_How to complete this task_
Print the lines below from the line with "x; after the" to the line with "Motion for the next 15" exactly, keeping both ends, and print no pictures.

_Recorded data_
____________

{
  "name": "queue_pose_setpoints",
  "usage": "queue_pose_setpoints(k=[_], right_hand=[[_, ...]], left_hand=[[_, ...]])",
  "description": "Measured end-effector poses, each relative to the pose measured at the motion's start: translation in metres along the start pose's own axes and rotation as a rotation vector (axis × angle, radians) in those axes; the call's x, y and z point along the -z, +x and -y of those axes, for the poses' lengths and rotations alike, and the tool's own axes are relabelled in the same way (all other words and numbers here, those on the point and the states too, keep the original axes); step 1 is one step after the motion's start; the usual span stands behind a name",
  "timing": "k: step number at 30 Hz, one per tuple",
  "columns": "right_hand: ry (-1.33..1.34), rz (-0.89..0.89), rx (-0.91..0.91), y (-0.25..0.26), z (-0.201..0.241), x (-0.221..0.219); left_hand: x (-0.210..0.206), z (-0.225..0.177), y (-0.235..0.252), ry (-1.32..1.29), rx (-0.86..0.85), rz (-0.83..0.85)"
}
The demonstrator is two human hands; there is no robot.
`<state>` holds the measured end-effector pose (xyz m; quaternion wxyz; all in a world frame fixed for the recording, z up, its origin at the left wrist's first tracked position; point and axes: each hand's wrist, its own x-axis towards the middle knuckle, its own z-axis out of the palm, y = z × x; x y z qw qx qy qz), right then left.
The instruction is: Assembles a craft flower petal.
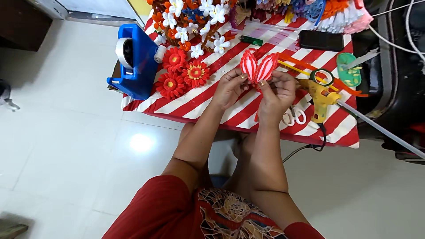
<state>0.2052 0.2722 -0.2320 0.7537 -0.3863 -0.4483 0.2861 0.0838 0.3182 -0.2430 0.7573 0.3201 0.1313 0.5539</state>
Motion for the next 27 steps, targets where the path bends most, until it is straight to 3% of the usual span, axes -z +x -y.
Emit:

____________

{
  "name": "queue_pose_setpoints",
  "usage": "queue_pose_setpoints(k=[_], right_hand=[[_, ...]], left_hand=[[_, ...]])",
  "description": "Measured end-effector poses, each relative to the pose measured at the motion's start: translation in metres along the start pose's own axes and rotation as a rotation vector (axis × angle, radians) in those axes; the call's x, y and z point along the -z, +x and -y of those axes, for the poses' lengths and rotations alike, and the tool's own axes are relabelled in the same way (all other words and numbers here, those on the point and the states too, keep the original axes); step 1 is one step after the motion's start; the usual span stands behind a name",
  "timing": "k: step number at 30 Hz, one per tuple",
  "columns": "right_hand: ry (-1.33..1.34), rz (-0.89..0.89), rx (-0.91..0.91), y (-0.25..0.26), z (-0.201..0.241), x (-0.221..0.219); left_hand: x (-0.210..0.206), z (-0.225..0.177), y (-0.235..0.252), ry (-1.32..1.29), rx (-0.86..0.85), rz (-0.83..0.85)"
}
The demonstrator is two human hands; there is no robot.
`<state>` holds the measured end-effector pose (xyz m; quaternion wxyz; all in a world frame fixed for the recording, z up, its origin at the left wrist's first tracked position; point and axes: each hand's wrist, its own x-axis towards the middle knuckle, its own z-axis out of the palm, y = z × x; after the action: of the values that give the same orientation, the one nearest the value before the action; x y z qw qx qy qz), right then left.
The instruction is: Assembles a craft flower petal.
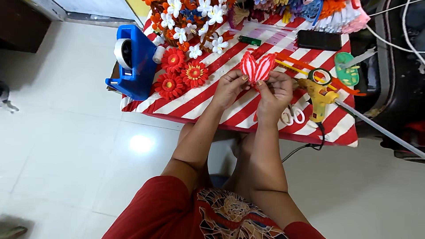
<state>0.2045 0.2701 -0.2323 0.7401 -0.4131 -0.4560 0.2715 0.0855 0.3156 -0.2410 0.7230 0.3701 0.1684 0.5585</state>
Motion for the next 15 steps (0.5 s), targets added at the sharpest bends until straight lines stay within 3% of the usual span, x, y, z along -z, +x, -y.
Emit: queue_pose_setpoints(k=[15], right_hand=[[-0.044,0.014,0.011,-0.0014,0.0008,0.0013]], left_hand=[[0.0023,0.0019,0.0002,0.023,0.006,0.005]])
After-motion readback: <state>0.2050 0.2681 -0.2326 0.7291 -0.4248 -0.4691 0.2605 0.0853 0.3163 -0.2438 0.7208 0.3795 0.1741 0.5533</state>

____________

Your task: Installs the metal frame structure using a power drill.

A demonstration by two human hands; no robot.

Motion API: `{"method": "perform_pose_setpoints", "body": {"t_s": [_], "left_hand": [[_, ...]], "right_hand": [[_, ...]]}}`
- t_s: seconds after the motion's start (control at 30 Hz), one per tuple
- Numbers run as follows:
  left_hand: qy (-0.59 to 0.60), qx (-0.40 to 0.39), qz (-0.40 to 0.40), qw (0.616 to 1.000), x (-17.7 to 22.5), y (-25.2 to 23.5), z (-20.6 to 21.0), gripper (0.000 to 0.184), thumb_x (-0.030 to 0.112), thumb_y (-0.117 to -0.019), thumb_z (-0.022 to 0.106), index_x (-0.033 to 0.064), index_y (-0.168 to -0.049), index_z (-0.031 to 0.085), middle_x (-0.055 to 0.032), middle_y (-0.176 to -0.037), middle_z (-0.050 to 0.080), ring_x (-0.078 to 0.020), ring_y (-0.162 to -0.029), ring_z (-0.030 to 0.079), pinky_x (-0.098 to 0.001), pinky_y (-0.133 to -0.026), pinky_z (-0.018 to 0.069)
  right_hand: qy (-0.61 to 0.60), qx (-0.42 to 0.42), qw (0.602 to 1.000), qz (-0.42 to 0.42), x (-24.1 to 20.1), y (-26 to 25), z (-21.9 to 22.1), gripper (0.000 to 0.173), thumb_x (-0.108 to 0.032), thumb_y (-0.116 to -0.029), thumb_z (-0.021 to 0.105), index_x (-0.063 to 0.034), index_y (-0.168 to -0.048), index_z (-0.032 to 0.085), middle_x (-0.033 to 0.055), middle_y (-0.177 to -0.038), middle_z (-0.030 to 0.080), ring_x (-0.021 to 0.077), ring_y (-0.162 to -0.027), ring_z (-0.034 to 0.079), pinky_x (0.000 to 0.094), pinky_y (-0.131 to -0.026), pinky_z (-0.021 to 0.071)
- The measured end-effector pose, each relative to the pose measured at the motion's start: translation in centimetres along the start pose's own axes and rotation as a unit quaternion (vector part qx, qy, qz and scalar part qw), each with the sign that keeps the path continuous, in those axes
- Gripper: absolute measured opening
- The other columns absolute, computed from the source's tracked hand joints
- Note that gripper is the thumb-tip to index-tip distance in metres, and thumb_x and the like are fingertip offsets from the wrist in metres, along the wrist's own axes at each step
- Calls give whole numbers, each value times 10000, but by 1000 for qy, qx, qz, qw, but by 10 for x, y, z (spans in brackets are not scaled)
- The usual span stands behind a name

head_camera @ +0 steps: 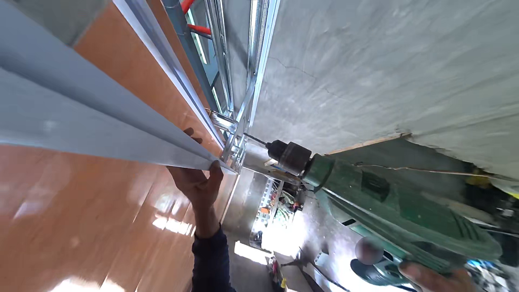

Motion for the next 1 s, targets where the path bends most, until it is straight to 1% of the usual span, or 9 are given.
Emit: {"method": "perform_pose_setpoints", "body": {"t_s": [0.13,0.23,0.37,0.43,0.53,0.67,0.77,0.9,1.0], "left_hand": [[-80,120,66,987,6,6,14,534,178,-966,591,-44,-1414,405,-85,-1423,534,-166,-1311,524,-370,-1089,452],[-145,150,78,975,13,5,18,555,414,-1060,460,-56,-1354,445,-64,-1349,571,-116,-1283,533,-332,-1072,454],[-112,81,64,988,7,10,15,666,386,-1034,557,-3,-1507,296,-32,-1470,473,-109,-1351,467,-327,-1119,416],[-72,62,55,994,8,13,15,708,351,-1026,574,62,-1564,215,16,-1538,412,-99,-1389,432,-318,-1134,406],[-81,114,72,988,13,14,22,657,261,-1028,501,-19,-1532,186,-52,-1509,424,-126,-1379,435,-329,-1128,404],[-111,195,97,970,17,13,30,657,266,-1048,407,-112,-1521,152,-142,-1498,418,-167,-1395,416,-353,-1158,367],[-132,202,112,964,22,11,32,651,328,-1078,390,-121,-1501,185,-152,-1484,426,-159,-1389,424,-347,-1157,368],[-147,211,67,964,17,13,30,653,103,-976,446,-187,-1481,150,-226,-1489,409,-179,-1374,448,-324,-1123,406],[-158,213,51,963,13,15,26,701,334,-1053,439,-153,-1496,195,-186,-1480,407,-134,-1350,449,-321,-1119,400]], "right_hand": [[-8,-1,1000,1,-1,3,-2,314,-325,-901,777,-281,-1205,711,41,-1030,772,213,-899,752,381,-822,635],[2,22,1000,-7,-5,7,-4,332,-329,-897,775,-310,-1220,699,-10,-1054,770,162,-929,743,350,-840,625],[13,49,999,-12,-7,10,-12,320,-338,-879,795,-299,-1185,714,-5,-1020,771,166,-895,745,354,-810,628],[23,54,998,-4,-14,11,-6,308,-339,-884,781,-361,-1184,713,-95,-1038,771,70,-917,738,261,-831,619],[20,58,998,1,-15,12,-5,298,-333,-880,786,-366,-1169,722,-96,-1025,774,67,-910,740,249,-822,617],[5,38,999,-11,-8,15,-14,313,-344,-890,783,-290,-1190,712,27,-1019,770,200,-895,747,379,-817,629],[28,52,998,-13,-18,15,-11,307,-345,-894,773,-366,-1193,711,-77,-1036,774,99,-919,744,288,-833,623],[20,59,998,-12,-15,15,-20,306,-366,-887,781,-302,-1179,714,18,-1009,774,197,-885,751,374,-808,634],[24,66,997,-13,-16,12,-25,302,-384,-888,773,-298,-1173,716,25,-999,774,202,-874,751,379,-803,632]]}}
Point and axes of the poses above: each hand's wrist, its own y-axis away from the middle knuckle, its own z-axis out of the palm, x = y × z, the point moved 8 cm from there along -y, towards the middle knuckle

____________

_Exercise output_
`<state>` holds the measured end-effector pose (xyz m; quaternion wxyz; all in a world frame fixed for the recording, z up, its origin at the left wrist's first tracked position; point and axes: each hand's wrist, its own x-axis towards the middle knuckle, its own z-axis out of the palm, y = z × x; after the action: of the values that give the same orientation, the one nearest the value before the action; x y z qw qx qy qz), right then left.
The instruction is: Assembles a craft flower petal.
<state>0.2045 0.2701 -0.2323 0.7401 -0.4131 -0.4560 0.2715 0.0855 0.3156 -0.2410 0.7230 0.3701 0.1684 0.5585</state>
Motion for the next 15 steps (0.5 s), targets added at the sharpest bends until straight lines stay within 3% of the usual span, x, y, z along -z, +x, -y.

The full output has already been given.